On Saturday 21 Jun 2003 11:04 pm, _ wrote:
> Hi
>
> Thanks for the reply especially since I have resigned
> myself not to use schema anymore and
> unsubscribed from the list. (I subscribed just to post)

I've CCd this back to the hackers list, since others may have something to 
contribute here.

> I think that when a schema is created as
>
> # create schema test authorization httpd
>
> pg_dump should do exactly that.
>
> Notice that it works perfectly since super user
> is creating schema until it comes
> to restoring the dump.

I'm guessing (and that's all it is - I've not looked at the source) that PG 
doesn't know that the schema was created that way. So - basically I think we 
have two choices:

1. All schemas owned by "foo" should be built using:
\connect - foo
CREATE SCHEMA AUTHORIZATION foo;

2. All schemas owned by foo should use:
\connect - postgres
CREATE SCHEMA foo AUTHORIZATION foo;

Both produce the same result, but the one requires superuser permissions. I 
think this certainly needs thinking about - it's only going to occur when you 
have a schema owned by neither the superuser or the database owner.

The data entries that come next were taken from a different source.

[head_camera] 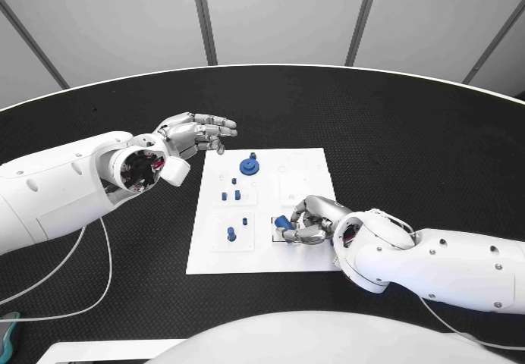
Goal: Assemble the parts on the task board
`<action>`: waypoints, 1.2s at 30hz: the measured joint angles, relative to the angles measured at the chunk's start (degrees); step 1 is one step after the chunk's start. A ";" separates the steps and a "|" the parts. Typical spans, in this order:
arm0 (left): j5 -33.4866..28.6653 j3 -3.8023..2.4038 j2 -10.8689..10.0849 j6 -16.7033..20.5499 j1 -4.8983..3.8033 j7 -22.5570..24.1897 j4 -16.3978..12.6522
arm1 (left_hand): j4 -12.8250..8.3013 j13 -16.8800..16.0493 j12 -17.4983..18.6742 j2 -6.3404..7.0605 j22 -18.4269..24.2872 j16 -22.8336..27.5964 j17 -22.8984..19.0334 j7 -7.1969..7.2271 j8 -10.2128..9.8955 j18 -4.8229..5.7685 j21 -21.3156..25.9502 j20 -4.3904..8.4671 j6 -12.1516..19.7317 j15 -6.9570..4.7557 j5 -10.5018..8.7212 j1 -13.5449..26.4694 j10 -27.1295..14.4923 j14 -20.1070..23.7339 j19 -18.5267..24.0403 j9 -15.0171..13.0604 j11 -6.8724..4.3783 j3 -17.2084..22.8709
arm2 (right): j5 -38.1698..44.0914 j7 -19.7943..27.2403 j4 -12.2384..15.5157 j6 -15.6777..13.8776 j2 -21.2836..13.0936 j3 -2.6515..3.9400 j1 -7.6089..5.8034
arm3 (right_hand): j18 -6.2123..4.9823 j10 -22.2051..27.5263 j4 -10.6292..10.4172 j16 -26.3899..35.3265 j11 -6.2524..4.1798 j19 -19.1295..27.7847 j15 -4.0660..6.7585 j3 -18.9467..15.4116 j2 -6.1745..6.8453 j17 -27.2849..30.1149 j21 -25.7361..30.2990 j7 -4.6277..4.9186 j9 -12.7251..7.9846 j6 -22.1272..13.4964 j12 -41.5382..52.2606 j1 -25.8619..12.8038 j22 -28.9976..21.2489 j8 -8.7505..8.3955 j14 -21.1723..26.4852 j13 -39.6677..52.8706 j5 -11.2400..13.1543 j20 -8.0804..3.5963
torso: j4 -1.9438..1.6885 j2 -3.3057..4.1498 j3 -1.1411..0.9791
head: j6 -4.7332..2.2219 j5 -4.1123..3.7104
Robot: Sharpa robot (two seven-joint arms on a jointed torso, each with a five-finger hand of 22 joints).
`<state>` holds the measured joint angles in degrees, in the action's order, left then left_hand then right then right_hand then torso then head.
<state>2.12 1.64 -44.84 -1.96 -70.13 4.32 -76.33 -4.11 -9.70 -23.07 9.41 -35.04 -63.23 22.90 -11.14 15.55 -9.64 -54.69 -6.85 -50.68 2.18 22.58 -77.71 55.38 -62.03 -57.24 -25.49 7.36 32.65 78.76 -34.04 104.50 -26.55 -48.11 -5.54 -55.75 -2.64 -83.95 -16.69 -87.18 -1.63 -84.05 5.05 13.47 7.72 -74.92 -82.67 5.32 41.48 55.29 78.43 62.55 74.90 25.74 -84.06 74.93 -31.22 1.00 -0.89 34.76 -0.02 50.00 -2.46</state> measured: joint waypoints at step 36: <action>0.00 0.00 -0.05 0.20 -0.01 -0.63 -0.10 | 0.15 0.11 0.00 0.00 0.01 0.00 -0.06 -0.21 0.00 0.00 0.00 -0.17 0.21 0.00 0.00 0.00 -0.41 0.00 0.17 0.04 0.00 -0.15 | 2.12 -0.42 -2.43 3.17 1.19 0.01 -0.51 | -0.01 0.00 -0.15 0.00 0.00 0.00 0.60 -2.86 -0.90 0.01 0.01 -3.46 2.63 3.46 -0.02 -9.18 0.04 1.28 0.22 -0.02 13.71 -0.40 | 0.09 -0.05 -0.03 | 0.00 0.27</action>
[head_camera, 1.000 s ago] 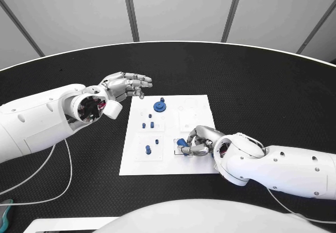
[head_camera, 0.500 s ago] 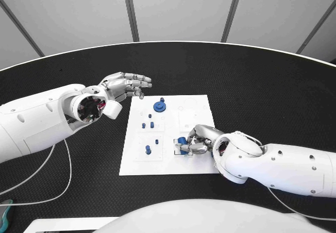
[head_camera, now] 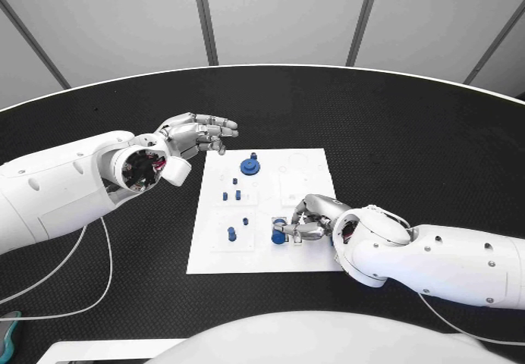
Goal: Assemble the parts on the task board
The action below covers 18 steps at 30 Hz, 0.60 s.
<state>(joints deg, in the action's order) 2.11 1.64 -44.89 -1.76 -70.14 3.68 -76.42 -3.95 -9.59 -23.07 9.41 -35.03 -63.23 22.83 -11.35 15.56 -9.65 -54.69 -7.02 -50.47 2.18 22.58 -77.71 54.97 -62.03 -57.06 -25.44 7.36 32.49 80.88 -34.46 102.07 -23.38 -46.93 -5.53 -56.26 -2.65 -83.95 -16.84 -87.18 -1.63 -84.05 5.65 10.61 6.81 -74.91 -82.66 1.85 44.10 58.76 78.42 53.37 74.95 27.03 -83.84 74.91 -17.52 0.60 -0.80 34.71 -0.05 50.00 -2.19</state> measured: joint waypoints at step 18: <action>0.00 0.00 -0.05 -0.13 0.00 -0.19 0.06 | 0.00 -0.01 0.00 0.00 0.00 0.00 0.00 0.00 -0.24 0.00 0.00 0.00 0.00 0.00 0.00 0.00 0.00 0.00 0.00 0.07 0.00 0.00 | 0.73 1.58 2.71 -1.59 -1.70 -0.02 0.01 | 0.90 -0.06 -0.01 0.00 -0.35 0.00 -0.01 -2.22 -1.17 0.01 -0.44 0.00 1.05 0.00 0.20 0.53 -0.01 0.23 0.00 0.00 1.36 0.00 | -0.01 0.01 -0.03 | 0.00 -0.13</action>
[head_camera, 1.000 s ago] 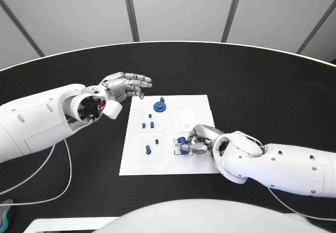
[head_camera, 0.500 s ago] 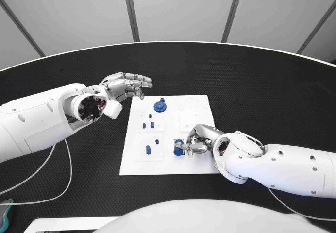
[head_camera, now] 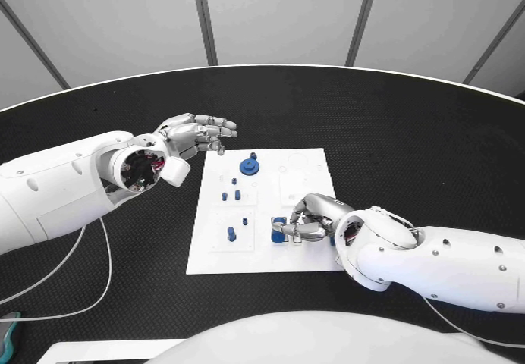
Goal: Assemble the parts on the task board
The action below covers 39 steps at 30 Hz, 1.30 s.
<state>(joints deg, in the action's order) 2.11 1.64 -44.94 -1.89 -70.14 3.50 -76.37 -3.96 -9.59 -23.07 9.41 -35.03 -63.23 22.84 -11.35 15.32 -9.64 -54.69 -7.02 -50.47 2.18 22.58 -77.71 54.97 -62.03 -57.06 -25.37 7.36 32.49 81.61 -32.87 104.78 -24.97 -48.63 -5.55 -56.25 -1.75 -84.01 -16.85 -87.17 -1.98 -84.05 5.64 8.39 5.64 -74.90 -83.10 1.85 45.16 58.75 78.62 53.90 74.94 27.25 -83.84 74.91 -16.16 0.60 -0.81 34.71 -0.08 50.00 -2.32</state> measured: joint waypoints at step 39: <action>0.00 0.01 0.09 -0.15 0.02 -0.08 0.61 | 0.00 0.04 0.00 0.00 0.00 0.00 -0.04 0.00 0.00 0.00 0.00 0.00 0.00 0.21 0.00 0.00 -0.20 0.21 0.00 -0.02 0.20 0.00 | 0.20 0.08 0.45 2.06 -1.55 -0.02 0.01 | -0.01 0.07 0.35 -0.33 -0.07 0.00 -0.01 2.75 -0.45 -0.03 -0.23 0.00 -0.08 0.00 0.87 9.83 -0.02 -0.25 0.00 0.03 -4.09 0.00 | 0.03 0.04 0.03 | 0.00 0.51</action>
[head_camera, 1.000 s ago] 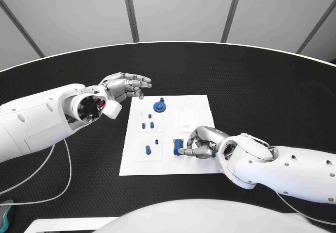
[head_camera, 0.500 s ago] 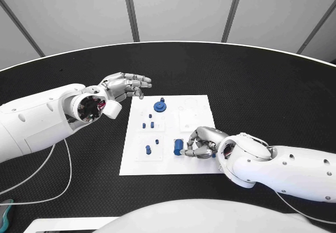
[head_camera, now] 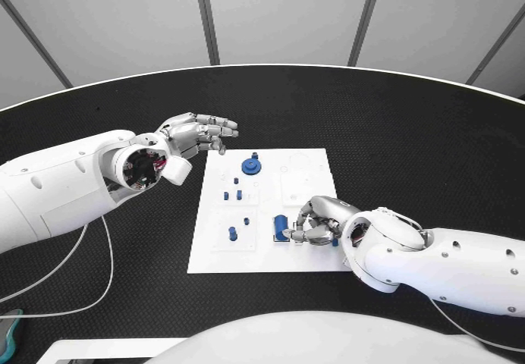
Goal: Assemble the parts on the task board
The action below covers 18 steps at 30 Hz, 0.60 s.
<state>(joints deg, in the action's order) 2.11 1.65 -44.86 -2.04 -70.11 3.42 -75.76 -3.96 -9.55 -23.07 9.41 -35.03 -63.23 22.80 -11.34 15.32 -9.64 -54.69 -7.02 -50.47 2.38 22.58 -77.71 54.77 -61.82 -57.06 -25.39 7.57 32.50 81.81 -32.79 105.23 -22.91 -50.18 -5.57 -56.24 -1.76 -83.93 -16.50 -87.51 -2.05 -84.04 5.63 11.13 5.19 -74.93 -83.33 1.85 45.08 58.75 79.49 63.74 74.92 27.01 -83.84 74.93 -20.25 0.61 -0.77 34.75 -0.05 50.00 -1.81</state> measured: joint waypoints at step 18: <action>0.00 0.01 -0.21 0.01 0.00 -0.10 -0.05 | 0.00 -0.01 0.00 0.00 0.00 0.00 0.00 0.00 0.00 0.00 0.00 0.00 0.00 0.00 0.00 0.00 0.00 0.00 0.00 -0.01 0.00 0.00 | 0.00 1.32 1.22 1.24 -1.18 -0.02 0.00 | 0.00 0.00 0.21 0.00 0.00 0.00 0.00 0.69 2.15 0.01 0.00 0.00 0.01 0.00 0.00 2.85 0.00 -0.27 0.00 -0.01 2.13 0.00 | -0.03 -0.05 -0.03 | 0.00 -0.21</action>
<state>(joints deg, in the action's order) 2.11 1.65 -45.07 -2.03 -70.11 3.31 -75.80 -3.96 -9.56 -23.07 9.41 -35.03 -63.23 22.81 -11.34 15.32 -9.64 -54.69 -7.02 -50.48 2.38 22.58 -77.71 54.77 -61.82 -57.06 -25.39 7.57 32.50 81.81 -31.47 106.46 -21.67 -51.36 -5.59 -56.24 -1.76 -83.93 -16.29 -87.51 -2.05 -84.04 5.63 11.82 7.34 -74.92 -83.32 1.85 45.09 58.75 79.49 66.59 74.92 26.74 -83.83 74.92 -18.12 0.61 -0.80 34.70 -0.08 50.00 -2.02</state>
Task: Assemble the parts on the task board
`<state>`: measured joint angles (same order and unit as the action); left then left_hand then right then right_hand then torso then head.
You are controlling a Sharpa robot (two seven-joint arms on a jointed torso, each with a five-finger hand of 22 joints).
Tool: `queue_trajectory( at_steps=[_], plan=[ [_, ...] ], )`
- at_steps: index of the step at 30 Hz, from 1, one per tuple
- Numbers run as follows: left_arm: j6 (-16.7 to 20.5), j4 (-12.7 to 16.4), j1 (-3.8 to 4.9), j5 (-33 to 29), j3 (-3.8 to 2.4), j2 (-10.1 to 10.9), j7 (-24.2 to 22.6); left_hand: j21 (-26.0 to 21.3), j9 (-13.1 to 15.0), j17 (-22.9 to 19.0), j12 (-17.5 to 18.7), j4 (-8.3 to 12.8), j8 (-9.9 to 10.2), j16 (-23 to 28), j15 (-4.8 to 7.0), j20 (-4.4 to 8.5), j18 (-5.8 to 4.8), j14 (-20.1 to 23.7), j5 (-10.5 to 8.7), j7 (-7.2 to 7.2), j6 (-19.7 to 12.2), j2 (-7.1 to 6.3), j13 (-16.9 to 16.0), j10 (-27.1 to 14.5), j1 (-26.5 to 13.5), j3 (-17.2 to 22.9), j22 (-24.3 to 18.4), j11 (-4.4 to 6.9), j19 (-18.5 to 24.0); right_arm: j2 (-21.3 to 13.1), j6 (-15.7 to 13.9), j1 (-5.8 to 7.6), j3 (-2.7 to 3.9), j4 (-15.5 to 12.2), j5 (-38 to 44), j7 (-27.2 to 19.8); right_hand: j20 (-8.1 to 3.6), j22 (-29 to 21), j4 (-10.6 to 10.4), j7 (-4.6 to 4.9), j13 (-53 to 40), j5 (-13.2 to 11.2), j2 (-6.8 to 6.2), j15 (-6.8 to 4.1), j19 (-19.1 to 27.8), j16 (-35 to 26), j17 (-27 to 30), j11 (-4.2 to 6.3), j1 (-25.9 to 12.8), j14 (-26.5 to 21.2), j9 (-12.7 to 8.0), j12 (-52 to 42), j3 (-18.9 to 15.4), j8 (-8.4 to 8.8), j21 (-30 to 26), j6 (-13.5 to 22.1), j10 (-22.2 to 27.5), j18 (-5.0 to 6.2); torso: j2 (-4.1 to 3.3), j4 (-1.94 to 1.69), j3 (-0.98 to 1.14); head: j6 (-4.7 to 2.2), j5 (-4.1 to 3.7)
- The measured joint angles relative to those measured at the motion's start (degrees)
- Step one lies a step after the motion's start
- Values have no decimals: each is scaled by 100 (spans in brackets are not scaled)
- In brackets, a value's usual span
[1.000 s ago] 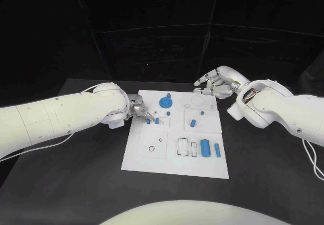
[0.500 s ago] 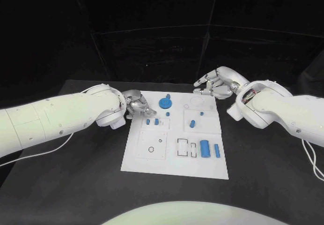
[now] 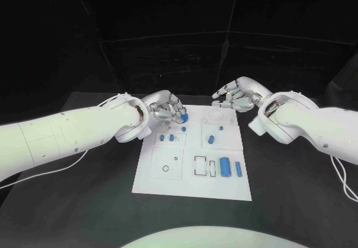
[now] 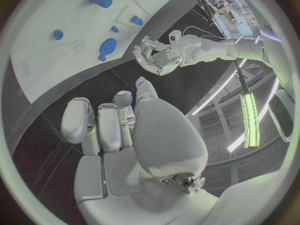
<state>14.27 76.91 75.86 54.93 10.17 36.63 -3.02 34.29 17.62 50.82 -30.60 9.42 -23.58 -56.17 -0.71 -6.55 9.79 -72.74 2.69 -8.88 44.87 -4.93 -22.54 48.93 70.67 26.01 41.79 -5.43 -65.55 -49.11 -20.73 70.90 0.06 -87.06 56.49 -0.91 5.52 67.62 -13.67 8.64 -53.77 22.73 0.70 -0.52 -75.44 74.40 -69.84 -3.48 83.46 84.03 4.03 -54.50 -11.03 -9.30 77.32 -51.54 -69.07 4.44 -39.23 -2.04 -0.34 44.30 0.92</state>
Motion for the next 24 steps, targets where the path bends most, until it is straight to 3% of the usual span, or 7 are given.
queue_trajectory(
  at_steps=[6, 11, 17, 18, 24],
  plan=[
    [-23, -325, 2, 868, 99, -365, -133, 249, -330, 1058, 408, -27, 303, -1169, 35, 47, -1, -786, 0, 50, 259, -90, 481, 63, -20, -27, 80, 22, -494, 25, 1, 0, 0, 5, 0, -2, 0, 0, 0, 0, 0, 0, 0, 0, 0, 0, 0, 0, 0, 0, 0, 0, 0, 0, 0, 0, 0, 0, -13, 19, 0, -37, -23],
    [-187, -654, 0, 1538, 159, -602, -82, 1000, -531, 1635, 601, -83, 495, -1761, 59, 75, 0, -1095, 0, 82, 434, -122, 770, 149, 1, -114, 689, 43, -964, 37, 1, 0, -1, 6, 0, -2, 0, 1, 0, 0, -1, 0, 0, 0, 0, 0, 0, 0, 0, 0, 0, 0, 0, 0, 0, 0, 0, 0, -19, 23, -1, -51, -32],
    [-420, -874, -1, 2010, 208, -785, 34, 1355, -665, 1772, 691, -120, 596, -1906, 69, 100, -1, -1103, 0, 114, 561, -149, 958, 258, 27, -152, 989, 52, -1139, 55, 1, 0, -1, 6, 0, -2, 0, 1, 0, 0, -1, 0, 0, 0, 0, 0, 0, 0, 0, 0, 0, 0, 0, 0, 0, 0, 0, 0, -21, 23, -3, -40, -44],
    [-460, -905, -2, 2081, 211, -817, 60, 1397, -683, 1775, 709, -134, 623, -1934, 69, 119, -60, -1103, 0, 109, 584, -149, 985, 258, 27, -166, 1022, 52, -1159, 58, 1, 0, -1, 6, 0, -2, 0, 1, 0, 0, -1, 0, 0, 0, 0, 0, 0, 0, 0, 0, 0, 0, 0, 0, 0, 0, 0, 0, -21, 23, -3, -39, -46],
    [-612, -1038, -3, 2307, 218, -914, 172, 1497, -729, 1784, 738, -135, 647, -1938, 69, 110, -63, -1103, 0, 121, 654, -149, 1057, 299, 27, -167, 1122, 52, -1214, 69, 2, 0, -1, 8, 0, -4, 0, 1, 0, 0, -1, 0, 0, 0, 0, 0, 0, 0, 0, 0, 0, 0, 0, 0, 0, 0, 0, 0, -18, 20, -5, -31, -54]
  ],
)
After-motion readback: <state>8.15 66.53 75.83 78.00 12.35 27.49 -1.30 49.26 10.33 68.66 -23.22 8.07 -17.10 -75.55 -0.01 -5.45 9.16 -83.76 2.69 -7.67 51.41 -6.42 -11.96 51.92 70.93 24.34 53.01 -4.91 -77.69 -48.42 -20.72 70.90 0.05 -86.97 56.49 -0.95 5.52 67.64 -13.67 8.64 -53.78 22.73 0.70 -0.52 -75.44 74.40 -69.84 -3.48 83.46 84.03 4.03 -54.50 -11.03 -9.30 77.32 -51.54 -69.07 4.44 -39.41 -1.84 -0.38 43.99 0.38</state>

> httpd does not have any specail privilege except
> schema usage (either granted as "authorization" at
> schema creation time by super user or
> explicitly granted by postgres) and table level
> permissions.

I take it the explicit grant works OK? If so, that's the workaround I'd use 
for the moment. Must admit, I'd never considered having schemas owned by a 
user without other access to a database

I don't suppose you've got the time to put together a small demo script for 
this - creates two users, creates a database for user1, creates schemas, one 
table then dumps the db? That would make for a quick test against 7.4 CVS - I 
don't think a fix would take long to produce then.